- **WORK TO COMPLETE**
Up to and including the line containing "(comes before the", retype each line of the listing below exactly, beginning with the first.

- **DATASET EXCERPTS**
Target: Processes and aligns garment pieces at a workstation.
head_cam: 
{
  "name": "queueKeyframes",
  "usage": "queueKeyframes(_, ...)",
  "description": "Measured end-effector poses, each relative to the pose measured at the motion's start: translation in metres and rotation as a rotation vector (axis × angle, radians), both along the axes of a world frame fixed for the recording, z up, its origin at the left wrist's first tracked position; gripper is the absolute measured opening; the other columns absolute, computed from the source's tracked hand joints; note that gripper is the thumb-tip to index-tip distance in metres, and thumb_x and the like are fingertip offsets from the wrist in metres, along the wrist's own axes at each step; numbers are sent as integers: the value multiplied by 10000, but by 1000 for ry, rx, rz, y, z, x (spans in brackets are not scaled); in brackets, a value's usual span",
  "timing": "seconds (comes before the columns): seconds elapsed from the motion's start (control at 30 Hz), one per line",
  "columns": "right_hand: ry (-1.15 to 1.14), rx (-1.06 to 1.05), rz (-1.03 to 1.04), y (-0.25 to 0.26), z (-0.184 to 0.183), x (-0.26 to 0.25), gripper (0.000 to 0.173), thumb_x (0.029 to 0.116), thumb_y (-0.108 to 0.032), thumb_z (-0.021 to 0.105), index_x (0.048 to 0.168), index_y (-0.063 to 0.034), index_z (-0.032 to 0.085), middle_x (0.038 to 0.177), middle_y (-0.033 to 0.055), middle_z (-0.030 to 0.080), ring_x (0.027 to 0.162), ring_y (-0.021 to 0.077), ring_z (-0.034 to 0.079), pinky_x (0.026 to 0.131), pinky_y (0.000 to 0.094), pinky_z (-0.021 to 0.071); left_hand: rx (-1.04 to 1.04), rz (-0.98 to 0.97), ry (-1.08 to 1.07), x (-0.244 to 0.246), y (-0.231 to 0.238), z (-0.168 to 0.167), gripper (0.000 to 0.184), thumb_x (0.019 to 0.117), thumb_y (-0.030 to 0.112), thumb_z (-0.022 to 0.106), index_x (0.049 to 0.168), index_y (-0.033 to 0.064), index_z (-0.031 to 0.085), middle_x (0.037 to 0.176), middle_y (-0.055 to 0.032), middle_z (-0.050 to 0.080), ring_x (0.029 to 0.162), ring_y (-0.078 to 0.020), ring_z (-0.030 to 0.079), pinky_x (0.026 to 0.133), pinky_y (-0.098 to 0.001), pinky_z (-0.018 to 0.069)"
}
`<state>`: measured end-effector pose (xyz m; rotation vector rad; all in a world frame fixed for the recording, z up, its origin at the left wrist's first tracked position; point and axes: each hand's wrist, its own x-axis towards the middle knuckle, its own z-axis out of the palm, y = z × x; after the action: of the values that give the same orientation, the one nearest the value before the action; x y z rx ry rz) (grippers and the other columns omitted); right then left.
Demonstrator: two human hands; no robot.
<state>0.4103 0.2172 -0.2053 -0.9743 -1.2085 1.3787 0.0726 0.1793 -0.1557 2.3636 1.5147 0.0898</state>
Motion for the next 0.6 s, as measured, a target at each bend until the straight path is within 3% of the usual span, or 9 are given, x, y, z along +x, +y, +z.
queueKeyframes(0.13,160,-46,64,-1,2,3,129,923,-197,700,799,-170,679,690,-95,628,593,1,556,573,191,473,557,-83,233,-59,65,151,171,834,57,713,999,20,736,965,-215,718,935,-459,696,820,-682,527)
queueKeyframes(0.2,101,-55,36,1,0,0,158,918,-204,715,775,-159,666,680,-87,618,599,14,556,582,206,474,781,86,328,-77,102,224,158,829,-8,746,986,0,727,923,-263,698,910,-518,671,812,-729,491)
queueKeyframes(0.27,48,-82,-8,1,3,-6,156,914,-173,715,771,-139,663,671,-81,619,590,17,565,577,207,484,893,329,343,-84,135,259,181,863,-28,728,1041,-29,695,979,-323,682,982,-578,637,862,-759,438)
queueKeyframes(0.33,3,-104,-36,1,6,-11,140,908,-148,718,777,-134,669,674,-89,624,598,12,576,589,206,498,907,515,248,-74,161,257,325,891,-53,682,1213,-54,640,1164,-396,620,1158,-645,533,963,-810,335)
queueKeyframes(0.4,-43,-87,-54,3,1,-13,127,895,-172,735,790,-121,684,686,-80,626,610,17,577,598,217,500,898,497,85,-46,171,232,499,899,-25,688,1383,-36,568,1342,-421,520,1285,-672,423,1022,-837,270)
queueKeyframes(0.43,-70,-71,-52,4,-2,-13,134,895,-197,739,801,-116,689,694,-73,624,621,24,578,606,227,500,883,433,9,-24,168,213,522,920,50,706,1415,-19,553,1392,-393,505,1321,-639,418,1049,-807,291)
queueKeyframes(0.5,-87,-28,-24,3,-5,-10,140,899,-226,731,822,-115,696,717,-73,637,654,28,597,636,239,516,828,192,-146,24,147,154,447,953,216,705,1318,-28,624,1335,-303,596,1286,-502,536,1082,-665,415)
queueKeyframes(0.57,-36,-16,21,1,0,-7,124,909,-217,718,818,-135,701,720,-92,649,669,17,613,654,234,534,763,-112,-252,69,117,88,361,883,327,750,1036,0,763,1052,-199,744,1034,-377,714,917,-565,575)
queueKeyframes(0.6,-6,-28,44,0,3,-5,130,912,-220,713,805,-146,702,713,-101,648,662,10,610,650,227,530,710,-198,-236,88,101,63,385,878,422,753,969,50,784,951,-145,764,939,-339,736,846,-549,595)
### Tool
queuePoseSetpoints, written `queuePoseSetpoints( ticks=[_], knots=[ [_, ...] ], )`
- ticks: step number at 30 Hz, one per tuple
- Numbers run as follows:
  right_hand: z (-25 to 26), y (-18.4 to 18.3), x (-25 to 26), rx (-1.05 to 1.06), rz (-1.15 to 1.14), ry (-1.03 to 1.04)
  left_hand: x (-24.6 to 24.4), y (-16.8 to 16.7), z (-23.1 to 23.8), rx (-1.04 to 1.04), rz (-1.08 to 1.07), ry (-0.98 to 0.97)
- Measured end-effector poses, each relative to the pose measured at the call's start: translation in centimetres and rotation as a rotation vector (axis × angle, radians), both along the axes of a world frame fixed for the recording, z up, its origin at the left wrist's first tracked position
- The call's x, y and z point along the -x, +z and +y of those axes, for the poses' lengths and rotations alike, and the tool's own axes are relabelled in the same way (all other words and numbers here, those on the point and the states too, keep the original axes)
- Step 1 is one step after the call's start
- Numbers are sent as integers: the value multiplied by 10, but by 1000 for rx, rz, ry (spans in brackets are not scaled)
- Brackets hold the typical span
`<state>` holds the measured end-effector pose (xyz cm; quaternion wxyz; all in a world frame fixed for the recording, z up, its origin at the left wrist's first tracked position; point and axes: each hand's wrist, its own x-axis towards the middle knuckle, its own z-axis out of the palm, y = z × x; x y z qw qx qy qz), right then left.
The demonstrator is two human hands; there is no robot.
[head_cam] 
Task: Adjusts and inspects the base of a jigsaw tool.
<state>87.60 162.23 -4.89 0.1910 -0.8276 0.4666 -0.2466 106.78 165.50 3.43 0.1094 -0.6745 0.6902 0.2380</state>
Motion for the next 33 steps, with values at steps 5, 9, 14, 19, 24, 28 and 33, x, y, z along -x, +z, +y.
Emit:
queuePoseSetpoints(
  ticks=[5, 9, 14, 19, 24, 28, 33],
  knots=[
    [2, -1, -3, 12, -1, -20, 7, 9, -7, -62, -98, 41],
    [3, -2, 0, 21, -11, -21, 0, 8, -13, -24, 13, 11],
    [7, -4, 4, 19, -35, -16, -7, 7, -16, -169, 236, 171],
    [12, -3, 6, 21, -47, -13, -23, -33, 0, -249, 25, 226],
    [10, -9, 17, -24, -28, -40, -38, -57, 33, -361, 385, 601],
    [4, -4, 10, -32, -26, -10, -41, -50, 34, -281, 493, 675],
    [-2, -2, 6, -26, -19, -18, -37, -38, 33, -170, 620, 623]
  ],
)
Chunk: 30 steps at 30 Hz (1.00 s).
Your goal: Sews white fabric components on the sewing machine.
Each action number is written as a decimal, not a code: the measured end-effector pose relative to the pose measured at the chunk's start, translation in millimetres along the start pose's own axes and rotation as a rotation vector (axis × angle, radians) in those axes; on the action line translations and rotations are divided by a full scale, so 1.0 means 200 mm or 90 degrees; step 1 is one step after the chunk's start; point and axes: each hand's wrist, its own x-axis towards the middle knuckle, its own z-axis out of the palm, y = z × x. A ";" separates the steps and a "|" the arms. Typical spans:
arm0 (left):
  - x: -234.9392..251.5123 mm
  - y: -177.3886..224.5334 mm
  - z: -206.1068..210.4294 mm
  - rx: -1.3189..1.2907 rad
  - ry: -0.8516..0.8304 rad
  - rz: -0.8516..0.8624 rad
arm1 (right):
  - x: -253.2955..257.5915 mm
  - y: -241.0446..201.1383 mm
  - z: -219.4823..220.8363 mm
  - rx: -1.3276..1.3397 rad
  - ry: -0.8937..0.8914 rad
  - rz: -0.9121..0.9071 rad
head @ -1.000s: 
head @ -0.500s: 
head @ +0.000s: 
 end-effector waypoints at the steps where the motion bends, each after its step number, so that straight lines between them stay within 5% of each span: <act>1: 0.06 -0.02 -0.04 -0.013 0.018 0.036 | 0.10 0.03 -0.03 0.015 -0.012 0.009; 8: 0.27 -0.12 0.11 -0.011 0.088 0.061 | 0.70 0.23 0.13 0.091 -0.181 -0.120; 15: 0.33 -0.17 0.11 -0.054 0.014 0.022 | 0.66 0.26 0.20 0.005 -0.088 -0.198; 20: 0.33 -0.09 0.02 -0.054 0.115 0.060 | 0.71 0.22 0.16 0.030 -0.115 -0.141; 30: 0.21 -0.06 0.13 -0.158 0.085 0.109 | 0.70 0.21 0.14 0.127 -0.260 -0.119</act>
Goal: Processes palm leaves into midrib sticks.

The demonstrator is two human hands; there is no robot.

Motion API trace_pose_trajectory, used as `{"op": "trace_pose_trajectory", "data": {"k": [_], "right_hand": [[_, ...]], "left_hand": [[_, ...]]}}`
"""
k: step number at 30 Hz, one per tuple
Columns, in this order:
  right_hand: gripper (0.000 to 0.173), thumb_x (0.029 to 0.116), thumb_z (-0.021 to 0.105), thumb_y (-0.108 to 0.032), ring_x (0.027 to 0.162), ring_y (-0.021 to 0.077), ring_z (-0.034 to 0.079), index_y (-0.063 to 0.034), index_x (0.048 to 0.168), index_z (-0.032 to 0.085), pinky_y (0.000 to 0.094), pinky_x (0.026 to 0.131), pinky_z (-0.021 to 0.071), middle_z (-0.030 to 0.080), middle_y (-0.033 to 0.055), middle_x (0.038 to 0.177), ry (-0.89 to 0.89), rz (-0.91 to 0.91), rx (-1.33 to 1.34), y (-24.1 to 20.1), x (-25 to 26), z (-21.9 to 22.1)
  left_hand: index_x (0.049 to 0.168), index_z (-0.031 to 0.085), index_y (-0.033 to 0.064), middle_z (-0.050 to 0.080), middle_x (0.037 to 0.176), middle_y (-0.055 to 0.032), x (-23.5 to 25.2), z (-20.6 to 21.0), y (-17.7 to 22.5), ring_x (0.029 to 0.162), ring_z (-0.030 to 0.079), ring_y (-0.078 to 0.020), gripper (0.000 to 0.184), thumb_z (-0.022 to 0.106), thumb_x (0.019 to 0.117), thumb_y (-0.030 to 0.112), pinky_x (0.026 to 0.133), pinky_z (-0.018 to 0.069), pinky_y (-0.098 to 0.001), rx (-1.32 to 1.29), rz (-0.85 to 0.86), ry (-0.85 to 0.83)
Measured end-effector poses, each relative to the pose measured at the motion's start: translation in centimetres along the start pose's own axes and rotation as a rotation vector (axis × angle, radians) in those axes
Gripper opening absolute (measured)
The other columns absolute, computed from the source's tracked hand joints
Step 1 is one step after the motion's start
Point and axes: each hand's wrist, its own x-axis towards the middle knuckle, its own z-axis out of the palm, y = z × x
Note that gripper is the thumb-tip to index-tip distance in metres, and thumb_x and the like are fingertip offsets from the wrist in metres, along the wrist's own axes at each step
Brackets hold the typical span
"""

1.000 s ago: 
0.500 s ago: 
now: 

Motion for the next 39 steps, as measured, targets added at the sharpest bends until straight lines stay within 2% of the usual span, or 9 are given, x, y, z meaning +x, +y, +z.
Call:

- **RESULT BELOW**
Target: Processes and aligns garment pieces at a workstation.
head_cam: 
{
  "name": "queueKeyframes",
  "usage": "queueKeyframes(_, ...)",
  "description": "Measured end-effector poses, each relative to the pose measured at the motion's start: translation in metres and rotation as a rotation vector (axis × angle, radians), both along the axes of a world frame fixed for the recording, z up, its origin at the left wrist's first tracked position; gripper is the absolute measured opening; the other columns absolute, computed from the source's tracked hand joints; note that gripper is the thumb-tip to index-tip distance in metres, and thumb_x and the like are fingertip offsets from the wrist in metres, along the wrist's own axes at each step; numbers are sent as integers: the value multiplied by 10000, but by 1000 for ry, rx, rz, y, z, x (spans in brackets are not scaled); in brackets, a value's usual span",
  "timing": "seconds (comes before the columns): seconds elapsed from the motion's start (control at 30 Hz), one per line",

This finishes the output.